Мишка повел мать в сенцы. Тут она увидела засов, изрубленный в верхней части зубилом, и пробитую на улицу в двери дырочку.
— Испортил дверь, — сказала мать, заглядывая в дырку. — Ведь в нее будет дуть.
— Ничего не надует, она маленькая, — заверил Мишка. — Это отверстие для ключа.
— А засов зачем изрубил?
— Изрубил! — усмехнулся он. — Это зубцы, чтобы ключом цеплять. Вот смотри. — Он взял проволоку с загнутым расплющенным, концом, вдел ее с наружной стороны в дырку, стал вертеть, цепляя зазубрины. Засов маленькими шажками подвигался вперед. — Понятно? Когда будешь уходить, закроешь дверь покрепче и вот так — раз, раз. — Он вышел из сенец, стал закрывать дверь ключом.
Мать смотрела на кончик расплющенной проволоки, который упрямо шевелился над засовом, то цепляя его, то промахиваясь, и, вздыхая, качала головой.
А кончик проволоки все клевал, клевал зазубрины, засов подвигался, но так медленно, что ей хотелось помочь ему рукой. Но она не делала этого, чтобы не обидеть Мишку. Наконец засов ткнулся в петлю и больше не двигался. А кончик проволоки упрямо старался загнать его подальше вглубь, но напрасно.
— Хватит, — сказала мать. — Уже зацепился.
— Хорошо? — обрадованно спросил Мишка.
— Хорошо, — подтвердила мать.
— Попробуй, — он протянул ей ключ.
— Ладно, потом. Я все поняла.
Сияющий от радости Мишка не находил себе места. Ему казалось, что он повзрослел за этот день и способен сделать что угодно, был бы инструмент. Мог бы уже и работать. Работать! Бросить школу и поступить на работу — эта мысль одолевала Мишку давно. «Как хорошо, — думал он иногда, — никаких уроков готовить не надо, ругать тебя никто не будет, да к тому же стану деньги получать, матери помогать. Ведь мать постоянно жалуется, что ей трудно, а тут вот она, помощь — две получки в доме».
Куда идти работать, Мишка определенно еще не решил: на завод или в депо. Скорее всего в депо. Вид рабочего человека ему рисовался только таким: вот он идет в засаленной блузе с работы, от него пахнет железом, машинным маслом. В кармане первая получка и в пакете сто граммов шоколадных конфет — Насте. Матери он купил копченую селедку — она любит селедку. Дома Мишка отдает матери деньги и говорит:
— Мама, купи себе на память зеленое бархатное платье. Такое, как занавески в Доме культуры.

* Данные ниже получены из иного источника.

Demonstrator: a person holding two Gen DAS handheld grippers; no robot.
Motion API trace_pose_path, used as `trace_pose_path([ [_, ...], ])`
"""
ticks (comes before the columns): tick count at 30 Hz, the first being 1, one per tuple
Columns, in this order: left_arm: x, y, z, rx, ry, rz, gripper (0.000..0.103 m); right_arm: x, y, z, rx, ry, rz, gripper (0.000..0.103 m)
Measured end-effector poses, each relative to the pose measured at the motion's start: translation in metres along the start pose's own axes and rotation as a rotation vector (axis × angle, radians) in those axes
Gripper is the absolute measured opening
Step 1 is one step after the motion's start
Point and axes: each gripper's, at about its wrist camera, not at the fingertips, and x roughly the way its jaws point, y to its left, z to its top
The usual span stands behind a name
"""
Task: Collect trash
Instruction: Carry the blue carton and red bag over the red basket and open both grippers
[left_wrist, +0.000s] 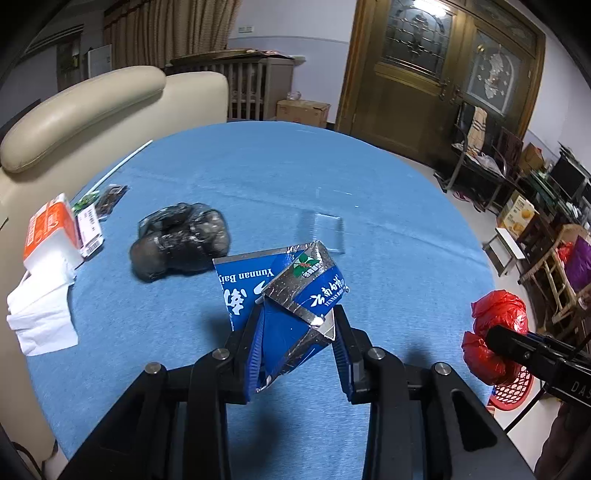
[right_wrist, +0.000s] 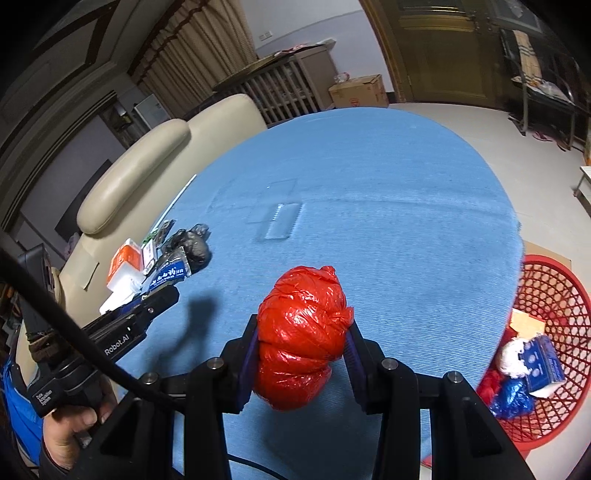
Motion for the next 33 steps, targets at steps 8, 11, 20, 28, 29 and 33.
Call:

Мать, конечно, от платья отказывается, говорит, что Насте к весне надо обновку купить. Мишка соглашается и, как отец когда-то, склоняется над тазом с горячей водой, умывается. Вымыл руки, со скрипом отжал их, стряхнул. Мать сменила воду, он моет лицо. Потом садится обедать…
Мишка уже несколько раз хотел повести об этом разговор с матерью, но никак не решался. Боялся, что мать не поймет, начнет ругать. Он долго выбирал удобный момент.
Сегодня ему казалось, пришел день, когда наконец можно сказать ей обо всем. А «автомат» на двери — разве не доказательство, что Мишка вполне способен быть рабочим?